WORK REQUIRED
Among the entries below, find each line with "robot" and show it.

::: RECORD SET

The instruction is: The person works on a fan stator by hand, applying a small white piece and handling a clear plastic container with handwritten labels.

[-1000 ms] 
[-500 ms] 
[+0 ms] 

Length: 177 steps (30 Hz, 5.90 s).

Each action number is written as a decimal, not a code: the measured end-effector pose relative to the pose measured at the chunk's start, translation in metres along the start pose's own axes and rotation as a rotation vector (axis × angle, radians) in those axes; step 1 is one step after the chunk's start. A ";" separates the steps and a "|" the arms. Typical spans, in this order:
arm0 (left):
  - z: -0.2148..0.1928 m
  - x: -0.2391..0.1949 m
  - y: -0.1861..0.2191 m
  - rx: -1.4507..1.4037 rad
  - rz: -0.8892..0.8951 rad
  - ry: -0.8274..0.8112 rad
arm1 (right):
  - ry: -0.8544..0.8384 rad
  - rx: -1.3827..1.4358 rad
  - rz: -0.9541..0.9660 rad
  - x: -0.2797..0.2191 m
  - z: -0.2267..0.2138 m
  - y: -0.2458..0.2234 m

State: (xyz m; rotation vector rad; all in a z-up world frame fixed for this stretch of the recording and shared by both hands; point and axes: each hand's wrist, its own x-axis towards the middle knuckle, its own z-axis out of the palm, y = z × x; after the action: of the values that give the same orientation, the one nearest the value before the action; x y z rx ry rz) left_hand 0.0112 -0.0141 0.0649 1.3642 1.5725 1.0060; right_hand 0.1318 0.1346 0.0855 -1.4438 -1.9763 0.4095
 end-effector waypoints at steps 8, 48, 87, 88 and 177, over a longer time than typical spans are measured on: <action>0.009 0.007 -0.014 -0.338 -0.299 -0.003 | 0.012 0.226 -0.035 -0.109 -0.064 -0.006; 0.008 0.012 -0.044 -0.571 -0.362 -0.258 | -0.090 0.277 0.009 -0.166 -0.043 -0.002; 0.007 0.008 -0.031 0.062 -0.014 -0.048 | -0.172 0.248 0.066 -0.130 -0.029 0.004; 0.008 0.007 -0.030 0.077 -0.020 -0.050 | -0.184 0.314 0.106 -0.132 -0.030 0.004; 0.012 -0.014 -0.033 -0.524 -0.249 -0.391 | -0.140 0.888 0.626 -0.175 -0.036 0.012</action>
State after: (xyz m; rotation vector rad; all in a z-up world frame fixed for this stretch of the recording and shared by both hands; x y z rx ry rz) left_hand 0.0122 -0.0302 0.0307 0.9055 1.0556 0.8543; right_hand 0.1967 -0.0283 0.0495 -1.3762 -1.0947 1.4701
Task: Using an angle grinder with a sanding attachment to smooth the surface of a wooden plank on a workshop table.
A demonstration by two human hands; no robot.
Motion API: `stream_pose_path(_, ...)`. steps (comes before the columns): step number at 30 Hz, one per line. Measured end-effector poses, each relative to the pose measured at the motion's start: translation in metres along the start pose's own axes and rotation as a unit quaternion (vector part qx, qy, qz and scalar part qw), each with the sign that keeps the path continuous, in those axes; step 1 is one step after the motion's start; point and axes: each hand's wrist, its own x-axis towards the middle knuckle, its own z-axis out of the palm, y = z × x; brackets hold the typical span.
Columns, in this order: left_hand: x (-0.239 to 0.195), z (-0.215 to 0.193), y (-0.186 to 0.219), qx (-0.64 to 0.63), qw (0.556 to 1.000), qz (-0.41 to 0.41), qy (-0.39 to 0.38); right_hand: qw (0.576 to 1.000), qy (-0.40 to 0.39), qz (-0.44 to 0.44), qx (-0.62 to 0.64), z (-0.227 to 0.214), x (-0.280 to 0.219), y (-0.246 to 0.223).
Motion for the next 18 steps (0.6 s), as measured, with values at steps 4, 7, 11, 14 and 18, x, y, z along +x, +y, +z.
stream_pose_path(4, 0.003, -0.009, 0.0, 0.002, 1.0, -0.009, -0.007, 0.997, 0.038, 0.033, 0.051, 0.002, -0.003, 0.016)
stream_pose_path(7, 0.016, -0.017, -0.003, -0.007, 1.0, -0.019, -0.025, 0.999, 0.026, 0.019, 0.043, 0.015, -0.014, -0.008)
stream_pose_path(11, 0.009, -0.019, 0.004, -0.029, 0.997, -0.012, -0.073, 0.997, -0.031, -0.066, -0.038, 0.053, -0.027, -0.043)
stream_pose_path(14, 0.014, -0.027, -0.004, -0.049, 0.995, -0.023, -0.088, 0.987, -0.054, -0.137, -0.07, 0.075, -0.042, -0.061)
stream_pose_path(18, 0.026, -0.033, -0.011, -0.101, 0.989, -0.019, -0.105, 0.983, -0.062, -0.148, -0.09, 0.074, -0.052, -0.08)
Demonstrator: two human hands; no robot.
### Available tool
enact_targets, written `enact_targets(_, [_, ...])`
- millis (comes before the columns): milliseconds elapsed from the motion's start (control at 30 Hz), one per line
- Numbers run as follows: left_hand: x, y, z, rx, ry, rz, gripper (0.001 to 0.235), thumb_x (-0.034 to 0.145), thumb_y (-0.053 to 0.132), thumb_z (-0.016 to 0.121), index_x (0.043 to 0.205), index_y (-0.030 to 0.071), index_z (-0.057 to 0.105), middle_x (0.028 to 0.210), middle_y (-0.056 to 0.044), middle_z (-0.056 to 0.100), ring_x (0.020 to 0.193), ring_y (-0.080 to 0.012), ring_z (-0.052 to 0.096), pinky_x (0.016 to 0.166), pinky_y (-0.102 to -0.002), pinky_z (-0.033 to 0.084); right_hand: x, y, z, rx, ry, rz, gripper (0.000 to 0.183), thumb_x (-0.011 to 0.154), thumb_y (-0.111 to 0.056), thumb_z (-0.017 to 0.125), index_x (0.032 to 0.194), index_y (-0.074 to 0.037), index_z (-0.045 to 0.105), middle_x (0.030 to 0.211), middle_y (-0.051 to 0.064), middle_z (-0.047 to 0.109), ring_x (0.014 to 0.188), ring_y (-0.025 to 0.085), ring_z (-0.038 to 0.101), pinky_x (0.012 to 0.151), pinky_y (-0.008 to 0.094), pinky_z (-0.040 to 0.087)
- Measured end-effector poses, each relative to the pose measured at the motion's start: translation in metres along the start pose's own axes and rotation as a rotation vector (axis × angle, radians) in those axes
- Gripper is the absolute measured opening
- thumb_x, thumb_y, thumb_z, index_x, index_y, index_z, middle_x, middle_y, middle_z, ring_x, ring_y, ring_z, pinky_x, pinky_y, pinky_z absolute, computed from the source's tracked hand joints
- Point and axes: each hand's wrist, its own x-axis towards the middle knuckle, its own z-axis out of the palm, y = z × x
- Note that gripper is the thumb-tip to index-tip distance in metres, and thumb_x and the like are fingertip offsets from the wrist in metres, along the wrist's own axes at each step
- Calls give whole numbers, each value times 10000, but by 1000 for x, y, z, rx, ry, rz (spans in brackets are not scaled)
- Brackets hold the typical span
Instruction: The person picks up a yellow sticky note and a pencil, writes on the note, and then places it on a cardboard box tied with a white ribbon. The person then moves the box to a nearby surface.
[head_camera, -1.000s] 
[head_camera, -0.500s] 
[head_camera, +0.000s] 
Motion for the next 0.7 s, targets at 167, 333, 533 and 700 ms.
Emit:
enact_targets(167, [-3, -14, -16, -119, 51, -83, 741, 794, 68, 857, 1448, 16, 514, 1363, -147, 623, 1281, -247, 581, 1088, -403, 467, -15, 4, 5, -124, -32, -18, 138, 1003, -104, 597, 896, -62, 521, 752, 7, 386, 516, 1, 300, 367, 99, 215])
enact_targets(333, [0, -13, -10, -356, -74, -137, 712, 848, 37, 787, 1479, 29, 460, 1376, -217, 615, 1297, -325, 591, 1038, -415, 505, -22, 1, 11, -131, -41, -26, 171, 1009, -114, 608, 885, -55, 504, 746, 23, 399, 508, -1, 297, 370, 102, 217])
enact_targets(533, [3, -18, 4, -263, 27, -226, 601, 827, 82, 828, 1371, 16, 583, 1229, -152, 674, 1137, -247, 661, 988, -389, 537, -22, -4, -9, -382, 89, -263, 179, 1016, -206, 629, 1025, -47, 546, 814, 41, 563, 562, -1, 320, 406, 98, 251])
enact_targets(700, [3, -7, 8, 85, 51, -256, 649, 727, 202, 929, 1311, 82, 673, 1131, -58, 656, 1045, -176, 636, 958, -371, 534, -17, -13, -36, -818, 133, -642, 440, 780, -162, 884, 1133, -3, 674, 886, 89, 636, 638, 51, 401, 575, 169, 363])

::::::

EXERCISE RESPONSE
A demonstration by two human hands; no robot.
Demonstrator: two human hands; no robot.

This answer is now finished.